DiscussionCarbapenem-resistant Enterobacterales have emerged as a significant global concern, with the spread of CRE posing a major threat to global health.30–32 Furthermore, CRE infection is frequently associated with poor prognosis, limited treatment options, and increased mortality rates.31,33,34 Therefore, comprehensively understanding carbapenemases of CRE, epidemic trends, and infection characteristics were urgently needed. In this article, CRE strains are mainly composed of blaKPC-like-producing K. pneumoniae, blaNDM-like-producing E. coli, and blaNDM-like-producing E. cloacae. Notably, blaKPC-like-producing K. pneumoniae remains the most prevalent pathogen in invasive and non-invasive infections, thereby necessitating heightened attention toward it.

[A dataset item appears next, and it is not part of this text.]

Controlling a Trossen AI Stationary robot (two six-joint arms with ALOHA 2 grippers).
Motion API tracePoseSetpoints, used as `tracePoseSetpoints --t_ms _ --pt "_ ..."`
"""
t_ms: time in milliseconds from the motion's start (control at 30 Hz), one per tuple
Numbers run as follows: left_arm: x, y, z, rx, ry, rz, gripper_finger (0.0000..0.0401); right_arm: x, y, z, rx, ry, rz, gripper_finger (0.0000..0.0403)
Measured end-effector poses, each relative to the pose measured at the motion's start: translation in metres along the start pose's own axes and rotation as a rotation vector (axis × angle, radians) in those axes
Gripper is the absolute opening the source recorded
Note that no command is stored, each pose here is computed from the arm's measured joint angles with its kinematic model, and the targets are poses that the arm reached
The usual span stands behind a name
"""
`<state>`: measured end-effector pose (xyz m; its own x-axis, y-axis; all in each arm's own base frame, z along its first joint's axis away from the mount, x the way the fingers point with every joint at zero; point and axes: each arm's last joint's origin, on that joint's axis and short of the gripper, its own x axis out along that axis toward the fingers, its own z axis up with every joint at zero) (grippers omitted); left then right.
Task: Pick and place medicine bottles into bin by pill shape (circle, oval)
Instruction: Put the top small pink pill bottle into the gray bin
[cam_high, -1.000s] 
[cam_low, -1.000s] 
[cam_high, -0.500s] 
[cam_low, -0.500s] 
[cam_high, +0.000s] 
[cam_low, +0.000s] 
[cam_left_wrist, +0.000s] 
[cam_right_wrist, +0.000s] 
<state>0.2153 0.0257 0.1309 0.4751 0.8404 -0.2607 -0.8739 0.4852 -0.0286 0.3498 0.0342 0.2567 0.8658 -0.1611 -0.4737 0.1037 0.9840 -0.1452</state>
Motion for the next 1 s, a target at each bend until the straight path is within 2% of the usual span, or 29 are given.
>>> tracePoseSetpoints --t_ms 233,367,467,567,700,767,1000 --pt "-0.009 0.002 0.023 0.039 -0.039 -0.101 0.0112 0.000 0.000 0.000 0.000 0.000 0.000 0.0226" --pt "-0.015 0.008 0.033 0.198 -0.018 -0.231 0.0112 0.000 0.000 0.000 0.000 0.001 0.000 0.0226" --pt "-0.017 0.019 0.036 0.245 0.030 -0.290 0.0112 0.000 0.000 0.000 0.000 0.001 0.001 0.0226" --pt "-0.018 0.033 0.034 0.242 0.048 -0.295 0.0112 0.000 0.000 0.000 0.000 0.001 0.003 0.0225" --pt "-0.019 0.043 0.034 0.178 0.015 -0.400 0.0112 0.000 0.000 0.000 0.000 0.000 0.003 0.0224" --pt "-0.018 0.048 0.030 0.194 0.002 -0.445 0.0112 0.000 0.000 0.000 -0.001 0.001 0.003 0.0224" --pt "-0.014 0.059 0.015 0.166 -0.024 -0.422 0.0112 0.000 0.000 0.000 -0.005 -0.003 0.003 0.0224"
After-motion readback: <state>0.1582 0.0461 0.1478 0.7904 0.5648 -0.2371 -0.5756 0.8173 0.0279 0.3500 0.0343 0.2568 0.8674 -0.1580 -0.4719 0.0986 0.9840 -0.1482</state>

In CRE strains, carbapenemase-producing CRE is the most common compared with non-carbapenemase-producing CRE, which may be due to the fact that their carbapenemase-producing genes can be transmitted through mobile elements or transposons.10,35,36 In addition, the proportion of CPE in CRE has exceeded 60%,37,38 whereas in this study, 93.3% of CPE strains were present, indicating that carbapenemase production remains the dominant mechanism in this region. Furthermore, KPC emerged as the predominant carbapenemase in adults, accounting for 66.7% of the total. Among various bacterial strains, blaKPC-like-producing K. pneumoniae accounted for a substantial majority at 84.4%, whereas blaKPC-like-producing E. coli and blaKPC-like-producing E. cloacae accounted for 8.1% and 28.0%, respectively.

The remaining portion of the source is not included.